Only the opening lines of the listing, through the one with "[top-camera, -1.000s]", are to be retyped, each exactly as it stands.

**SUPPLIED MATERIAL**
⟨

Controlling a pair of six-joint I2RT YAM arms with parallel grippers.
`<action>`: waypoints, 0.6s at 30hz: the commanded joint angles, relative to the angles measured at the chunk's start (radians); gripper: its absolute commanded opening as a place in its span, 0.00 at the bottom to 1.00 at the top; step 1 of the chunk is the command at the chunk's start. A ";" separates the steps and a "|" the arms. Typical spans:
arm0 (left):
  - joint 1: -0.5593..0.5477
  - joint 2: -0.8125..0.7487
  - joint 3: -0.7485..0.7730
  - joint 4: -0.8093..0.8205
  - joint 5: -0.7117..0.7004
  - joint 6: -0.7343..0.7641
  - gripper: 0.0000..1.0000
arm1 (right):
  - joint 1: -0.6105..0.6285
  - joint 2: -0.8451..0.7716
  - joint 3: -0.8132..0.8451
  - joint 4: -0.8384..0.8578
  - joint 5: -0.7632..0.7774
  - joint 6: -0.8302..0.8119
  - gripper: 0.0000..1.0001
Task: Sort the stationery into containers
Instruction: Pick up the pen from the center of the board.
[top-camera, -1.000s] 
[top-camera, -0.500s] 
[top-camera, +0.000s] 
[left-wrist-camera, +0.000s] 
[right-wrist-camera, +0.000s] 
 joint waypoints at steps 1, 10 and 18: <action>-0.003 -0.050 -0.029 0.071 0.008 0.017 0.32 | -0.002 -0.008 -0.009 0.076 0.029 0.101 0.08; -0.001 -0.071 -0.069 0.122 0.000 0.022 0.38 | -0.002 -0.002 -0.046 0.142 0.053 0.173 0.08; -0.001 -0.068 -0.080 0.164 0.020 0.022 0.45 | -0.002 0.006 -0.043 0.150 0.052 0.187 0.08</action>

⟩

**WRITTEN RESPONSE**
Controlling a pair of six-joint I2RT YAM arms with parallel grippers.
`<action>`: waypoints, 0.6s at 30hz: the commanded joint angles, relative to the angles measured at the chunk's start (radians); gripper: its absolute commanded opening as a place in its span, 0.00 at the bottom to 1.00 at the top; step 1 of the chunk is the command at the chunk's start. A ";" separates the steps and a "|" the arms. Typical spans:
arm0 (left):
  - joint 1: -0.5593..0.5477
  - joint 2: -0.8125..0.7487
  - joint 3: -0.7485..0.7730
  - joint 4: -0.8093..0.8205
  - joint 5: -0.7117..0.7004
  - joint 6: -0.7343..0.7641
  - gripper: 0.0000..1.0000
arm1 (right):
  - joint 1: -0.6105..0.6285
  - joint 2: -0.8451..0.7716
  - joint 3: -0.8132..0.8451
  - joint 4: -0.8384..0.8578
  - joint 5: -0.7632..0.7774
  - joint 6: -0.8302..0.8119
  - gripper: 0.0000..1.0001
Task: Sort the stationery into containers
Instruction: Pick up the pen from the center of the board.
[top-camera, -1.000s] 

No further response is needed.